Пак не ответил. Он рыл за кустами яму. Надо было закопать трупы. Тащить их к отстойнику не было никаких сил. А от Бубы и инвалида сегодня помощи не дождешься, это точно.
— Я, едрена-матрена, кого спрашиваю?! — взъярился Хреноредьев.
Он не мог вылезти на своих деревяшках из подпола. И это его бесило.
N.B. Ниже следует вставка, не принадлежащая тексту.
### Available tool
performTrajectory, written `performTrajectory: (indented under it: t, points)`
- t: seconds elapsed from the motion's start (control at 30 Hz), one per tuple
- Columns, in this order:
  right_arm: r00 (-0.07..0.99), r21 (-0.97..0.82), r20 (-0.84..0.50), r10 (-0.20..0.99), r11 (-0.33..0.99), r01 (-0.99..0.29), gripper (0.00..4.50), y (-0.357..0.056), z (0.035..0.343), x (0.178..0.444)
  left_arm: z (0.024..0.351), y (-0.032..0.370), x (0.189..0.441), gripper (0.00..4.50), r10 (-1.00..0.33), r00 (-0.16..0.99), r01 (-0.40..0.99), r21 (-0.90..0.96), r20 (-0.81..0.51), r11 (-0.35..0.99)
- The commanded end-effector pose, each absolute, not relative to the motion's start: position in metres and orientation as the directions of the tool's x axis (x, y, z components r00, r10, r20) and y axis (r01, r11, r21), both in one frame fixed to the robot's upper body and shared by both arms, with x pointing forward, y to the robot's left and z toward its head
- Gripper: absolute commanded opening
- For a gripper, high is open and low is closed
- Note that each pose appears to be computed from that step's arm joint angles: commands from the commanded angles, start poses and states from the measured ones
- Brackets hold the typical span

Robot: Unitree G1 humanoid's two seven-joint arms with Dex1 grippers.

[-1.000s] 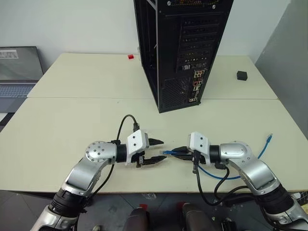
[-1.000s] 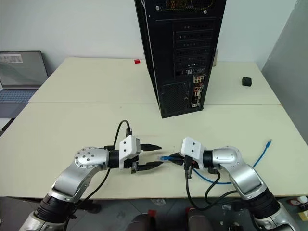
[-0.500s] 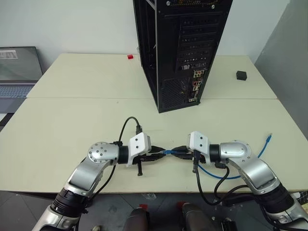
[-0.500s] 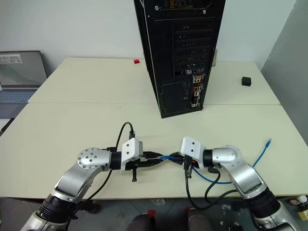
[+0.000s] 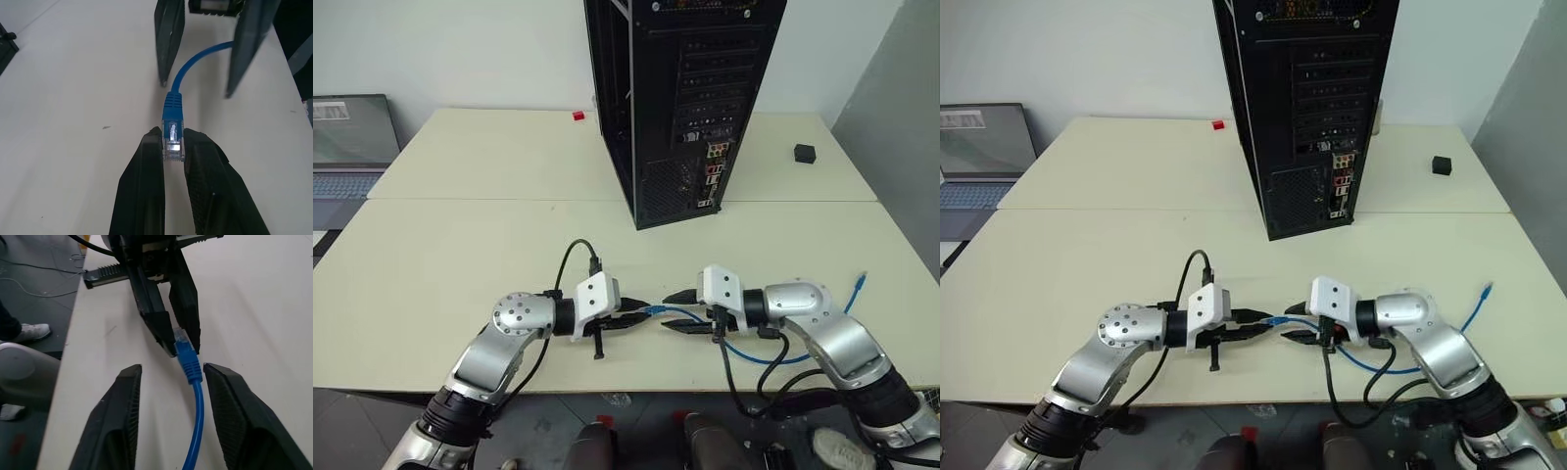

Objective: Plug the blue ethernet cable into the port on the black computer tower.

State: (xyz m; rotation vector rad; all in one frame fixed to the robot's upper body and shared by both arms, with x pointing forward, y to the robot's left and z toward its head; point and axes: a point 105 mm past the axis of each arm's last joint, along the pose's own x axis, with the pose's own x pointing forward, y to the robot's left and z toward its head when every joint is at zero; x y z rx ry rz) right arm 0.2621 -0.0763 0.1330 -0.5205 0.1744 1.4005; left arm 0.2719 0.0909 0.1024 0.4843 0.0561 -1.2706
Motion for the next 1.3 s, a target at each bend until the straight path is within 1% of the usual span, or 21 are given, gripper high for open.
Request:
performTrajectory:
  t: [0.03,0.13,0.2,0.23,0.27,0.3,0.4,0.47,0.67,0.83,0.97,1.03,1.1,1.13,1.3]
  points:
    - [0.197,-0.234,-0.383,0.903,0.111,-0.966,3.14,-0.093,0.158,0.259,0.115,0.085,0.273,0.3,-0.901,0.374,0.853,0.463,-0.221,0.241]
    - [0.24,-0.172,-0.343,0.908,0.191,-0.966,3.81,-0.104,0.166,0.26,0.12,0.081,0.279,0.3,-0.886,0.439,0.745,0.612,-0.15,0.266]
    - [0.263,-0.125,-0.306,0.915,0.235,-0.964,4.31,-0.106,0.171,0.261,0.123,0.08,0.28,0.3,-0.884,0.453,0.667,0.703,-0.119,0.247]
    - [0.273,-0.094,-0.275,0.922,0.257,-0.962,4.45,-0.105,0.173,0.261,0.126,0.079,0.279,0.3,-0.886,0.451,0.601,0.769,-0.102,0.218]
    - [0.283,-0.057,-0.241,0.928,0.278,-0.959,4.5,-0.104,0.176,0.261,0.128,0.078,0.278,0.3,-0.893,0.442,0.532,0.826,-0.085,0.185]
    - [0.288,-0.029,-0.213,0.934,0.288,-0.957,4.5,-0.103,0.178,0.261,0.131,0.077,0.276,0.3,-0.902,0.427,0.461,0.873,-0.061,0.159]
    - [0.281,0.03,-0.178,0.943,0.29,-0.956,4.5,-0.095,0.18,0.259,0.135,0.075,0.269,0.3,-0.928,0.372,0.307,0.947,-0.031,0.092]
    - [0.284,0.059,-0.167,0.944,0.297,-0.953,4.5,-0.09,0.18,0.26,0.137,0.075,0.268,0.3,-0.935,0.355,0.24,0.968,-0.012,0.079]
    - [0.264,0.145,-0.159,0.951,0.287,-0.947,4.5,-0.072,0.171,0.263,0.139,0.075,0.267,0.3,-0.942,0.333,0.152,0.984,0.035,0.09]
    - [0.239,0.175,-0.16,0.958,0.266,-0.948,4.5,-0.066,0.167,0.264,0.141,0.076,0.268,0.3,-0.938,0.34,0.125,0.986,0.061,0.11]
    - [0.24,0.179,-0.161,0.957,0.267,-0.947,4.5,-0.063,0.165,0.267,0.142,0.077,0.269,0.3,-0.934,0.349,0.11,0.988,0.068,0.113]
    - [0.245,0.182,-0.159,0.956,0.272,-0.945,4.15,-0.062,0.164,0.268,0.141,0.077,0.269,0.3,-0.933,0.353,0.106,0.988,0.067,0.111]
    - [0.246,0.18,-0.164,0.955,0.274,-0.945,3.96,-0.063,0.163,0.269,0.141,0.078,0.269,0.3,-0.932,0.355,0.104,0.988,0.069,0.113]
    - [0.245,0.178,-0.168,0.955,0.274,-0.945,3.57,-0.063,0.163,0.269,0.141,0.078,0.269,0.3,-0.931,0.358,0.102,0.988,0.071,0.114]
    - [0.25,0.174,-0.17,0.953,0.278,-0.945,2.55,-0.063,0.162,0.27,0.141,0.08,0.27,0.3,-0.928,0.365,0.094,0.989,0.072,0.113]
— Да пошел ты! — отозвался Пак. — Помог бы лучше, чем орать, дурак чертов, избранник хренов!
— Чего?! Ты как мене обозвал, щенок?! На что намекаешь, едрит тя кочергой?!
Пак ответил спокойно и рассудительно:
— А я тебе поясню, Хреноредьев. Остолоп ты и хрен моржовый, потому тебе и кликуху такую дали, понял? Или разъяснить?!
Из подпола раздалось яростное сопенье и хрипы, перешедшие в вопль:
— Ах ты, гаденыш! Вот я щя вылезу, башку те отвинчу!
— Вылезай, вылезай! Копать поможешь.
Пак весь взмок от непривычной работы. Рыл он долго, а ямка получилась совсем небольшой. Он за ногу подтащил к ней Мочалкину-среднюю — места хватало лишь на нее одну.
Нет, так дело не пойдет, решил Пак, можно полжизни проковыряться с этими покойничками! Лучше спихнуть их всех в подпол, знатная получится братская могила! А сверху земелькой припорошить. Так он решил и сделать.